Minister, can I ask you about preparations for a second wave or indeed another terrible pandemic coming along.
Before this one came, Australia had a limited range of personal protective equipment in the national stockpile: some masks, but apparently no gloves, gowns or goggles.
Has that has been addressed?
We do have significant stores of gloves, gowns and goggles.
The agreement previously had been that they would be supplied by the states, but we’ve actually provided additional volumes of those over and above what had been the agreement.
One of our real success stories has been in the midst of an enormous global spike in demand and collapse in supply, particularly in terms of masks, we were able to keep that air bridge going, we were able to develop domestic supply.
So we are always dealing with new initiatives and the supply of masks, the supply of gloves and gowns, that’s been one of the things we have been able to deliver.
It’s been challenging and I want to thank our doctors and nurses for the careful way they’ve managed the situation.
Our pathologists have been part of our heroic Australian medical workforce.
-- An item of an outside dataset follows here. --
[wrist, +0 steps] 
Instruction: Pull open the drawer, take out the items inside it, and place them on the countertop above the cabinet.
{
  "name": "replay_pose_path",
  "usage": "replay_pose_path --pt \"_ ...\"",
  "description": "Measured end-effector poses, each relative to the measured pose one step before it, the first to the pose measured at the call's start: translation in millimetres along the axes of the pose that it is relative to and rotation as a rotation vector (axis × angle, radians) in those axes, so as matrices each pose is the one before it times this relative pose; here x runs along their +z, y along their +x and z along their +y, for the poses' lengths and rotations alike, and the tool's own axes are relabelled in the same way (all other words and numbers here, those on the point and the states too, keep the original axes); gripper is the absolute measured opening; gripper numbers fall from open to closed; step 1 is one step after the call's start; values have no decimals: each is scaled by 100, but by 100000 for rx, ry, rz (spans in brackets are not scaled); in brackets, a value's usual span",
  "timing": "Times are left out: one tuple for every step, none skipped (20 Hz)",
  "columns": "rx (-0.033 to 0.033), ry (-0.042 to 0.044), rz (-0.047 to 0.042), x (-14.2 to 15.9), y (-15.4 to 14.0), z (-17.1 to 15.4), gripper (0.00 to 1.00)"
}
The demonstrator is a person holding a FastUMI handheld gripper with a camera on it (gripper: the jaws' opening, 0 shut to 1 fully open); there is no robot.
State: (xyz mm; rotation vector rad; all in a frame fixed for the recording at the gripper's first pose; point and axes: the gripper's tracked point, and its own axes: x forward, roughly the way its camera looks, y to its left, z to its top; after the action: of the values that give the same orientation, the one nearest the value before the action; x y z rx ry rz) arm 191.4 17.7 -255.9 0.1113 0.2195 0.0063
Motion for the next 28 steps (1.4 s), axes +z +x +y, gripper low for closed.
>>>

But we’ve got very strong supplies.
And then, from every event, you look to say: how do you make the nation better and stronger still?
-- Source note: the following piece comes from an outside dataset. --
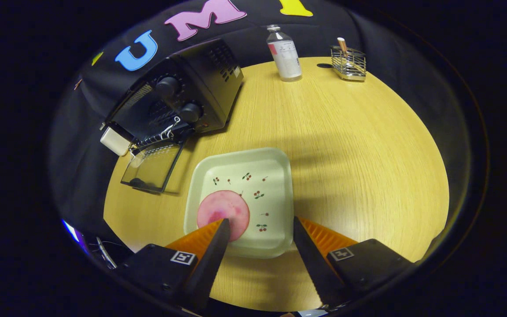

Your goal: Open the toaster oven, put the food inside, and close the toaster oven door.

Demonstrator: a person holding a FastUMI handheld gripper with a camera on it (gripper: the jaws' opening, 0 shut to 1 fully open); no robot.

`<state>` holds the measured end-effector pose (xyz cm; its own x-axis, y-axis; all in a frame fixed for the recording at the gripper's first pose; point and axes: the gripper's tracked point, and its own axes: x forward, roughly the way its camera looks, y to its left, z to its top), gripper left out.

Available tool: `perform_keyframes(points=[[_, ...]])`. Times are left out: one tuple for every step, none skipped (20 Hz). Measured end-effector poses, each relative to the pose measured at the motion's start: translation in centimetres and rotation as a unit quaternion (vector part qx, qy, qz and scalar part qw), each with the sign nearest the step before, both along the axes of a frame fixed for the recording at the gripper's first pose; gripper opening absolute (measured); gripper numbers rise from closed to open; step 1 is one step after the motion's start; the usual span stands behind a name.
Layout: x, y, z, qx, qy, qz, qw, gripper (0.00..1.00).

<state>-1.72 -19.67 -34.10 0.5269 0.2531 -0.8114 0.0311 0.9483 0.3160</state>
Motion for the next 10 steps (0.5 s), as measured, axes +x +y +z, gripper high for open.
perform_keyframes(points=[[0.0, -0.5, 0.2, -0.013, -0.002, -0.005, 1.000, 0.88], [0.1, -0.5, -0.2, -0.018, 0.003, -0.011, 1.000, 0.72], [0.2, -0.8, -0.4, -0.030, 0.005, -0.017, 0.999, 0.68], [0.2, -1.0, -0.5, -0.040, 0.009, -0.023, 0.999, 0.62], [0.1, -1.4, -0.6, -0.051, 0.012, -0.029, 0.998, 0.57], [0.1, -1.7, -0.8, -0.062, 0.014, -0.035, 0.997, 0.48], [0.2, -1.8, -0.8, -0.067, 0.015, -0.041, 0.997, 0.42], [0.2, -1.8, -0.8, -0.070, 0.016, -0.044, 0.996, 0.39], [-0.1, -2.3, -0.6, -0.075, 0.018, -0.057, 0.995, 0.35], [0.2, -2.6, -0.7, -0.067, 0.018, -0.082, 0.994, 0.30]])
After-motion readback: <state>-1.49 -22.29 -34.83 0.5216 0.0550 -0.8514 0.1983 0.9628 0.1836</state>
We went into it ranked and assessed by the World Health Organization as being one of the best prepared nations in the world for a pandemic.
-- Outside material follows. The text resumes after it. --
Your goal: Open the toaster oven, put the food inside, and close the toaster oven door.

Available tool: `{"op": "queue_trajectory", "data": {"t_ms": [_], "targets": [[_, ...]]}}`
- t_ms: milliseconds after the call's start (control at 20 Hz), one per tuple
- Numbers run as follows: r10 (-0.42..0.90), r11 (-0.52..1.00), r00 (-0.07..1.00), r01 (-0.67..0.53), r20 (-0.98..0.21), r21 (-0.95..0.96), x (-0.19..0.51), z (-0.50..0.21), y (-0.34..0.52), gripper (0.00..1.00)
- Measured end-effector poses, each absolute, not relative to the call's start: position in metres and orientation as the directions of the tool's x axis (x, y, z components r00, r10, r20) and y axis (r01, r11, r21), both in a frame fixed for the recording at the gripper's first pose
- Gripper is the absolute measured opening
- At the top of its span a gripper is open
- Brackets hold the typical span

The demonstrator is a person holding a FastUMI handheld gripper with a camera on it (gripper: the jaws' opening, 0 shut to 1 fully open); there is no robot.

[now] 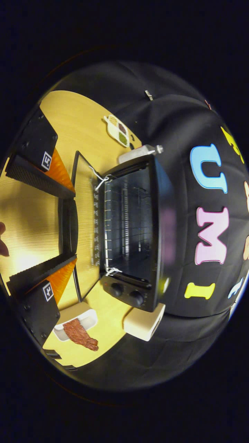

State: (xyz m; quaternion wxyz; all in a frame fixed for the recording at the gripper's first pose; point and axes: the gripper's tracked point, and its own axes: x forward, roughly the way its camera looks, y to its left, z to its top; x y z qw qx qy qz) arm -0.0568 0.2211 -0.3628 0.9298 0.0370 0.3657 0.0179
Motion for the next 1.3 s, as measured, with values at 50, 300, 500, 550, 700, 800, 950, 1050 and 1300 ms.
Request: {"op": "queue_trajectory", "data": {"t_ms": [50,300,500,550,700,800,950,1050,1300], "targets": [[0.072,0.995,0.703,-0.002,-0.708,0.099,-0.064,-0.371,0.222,1.0],[0.139,0.987,0.634,-0.03,-0.76,0.156,-0.091,-0.384,0.218,1.0],[0.185,0.983,0.675,-0.118,-0.714,0.143,-0.099,-0.351,0.191,1.0],[0.192,0.981,0.686,-0.122,-0.702,0.149,-0.1,-0.343,0.182,1.0],[0.205,0.978,0.706,-0.122,-0.678,0.168,-0.104,-0.322,0.152,1.0],[0.213,0.976,0.722,-0.134,-0.658,0.169,-0.104,-0.306,0.131,1.0],[0.233,0.972,0.737,-0.182,-0.635,0.145,-0.107,-0.286,0.095,1.0],[0.255,0.966,0.73,-0.219,-0.634,0.136,-0.109,-0.278,0.071,1.0],[0.323,0.944,0.656,-0.276,-0.682,0.182,-0.105,-0.274,0.009,1.0]]}}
We’ve come out of it with that reputation enhanced.
One thing we can do, because we’re COVID-safe, because our health system is seen so well, I think we have a golden opportunity to be a global leader in attracting new medical research, technology and clinical trials to Australia.
And we want to work with the state to simplify the clinical trial process to really give Australians better access to medicines and better access to new medical jobs.
Speaking of medicines, just finally, European nations have now signed a deal with a British drug maker, AstraZeneca, for about 400 million doses of a potential coronavirus vaccine that’s in trials at the moment.
Is that something that Australia is doing or should be doing?
We already have in the relationship between CSL and the University of Queensland, the potential for access to the molecular clamp vaccine if that’s successful.
More broadly, with CSL and with other partners, we have discussed Australian manufacturing.
So I think what is likely to occur, no matter where the world a vaccine is successful if, and I say if one is successful, then that will be licensed because it will be in the interest of the manufacturer as well.
And Australia, with one of the world’s leading medical companies in CSL, has the capacity to manufacture on a large scale and if it’s an Australian production, that would be a wonderful outcome.
If it’s a global production, we have the capacity under licence to produce in Australia for Australians and the Pacific region.
Okay. Health Minister Greg Hunt, thanks for joining us.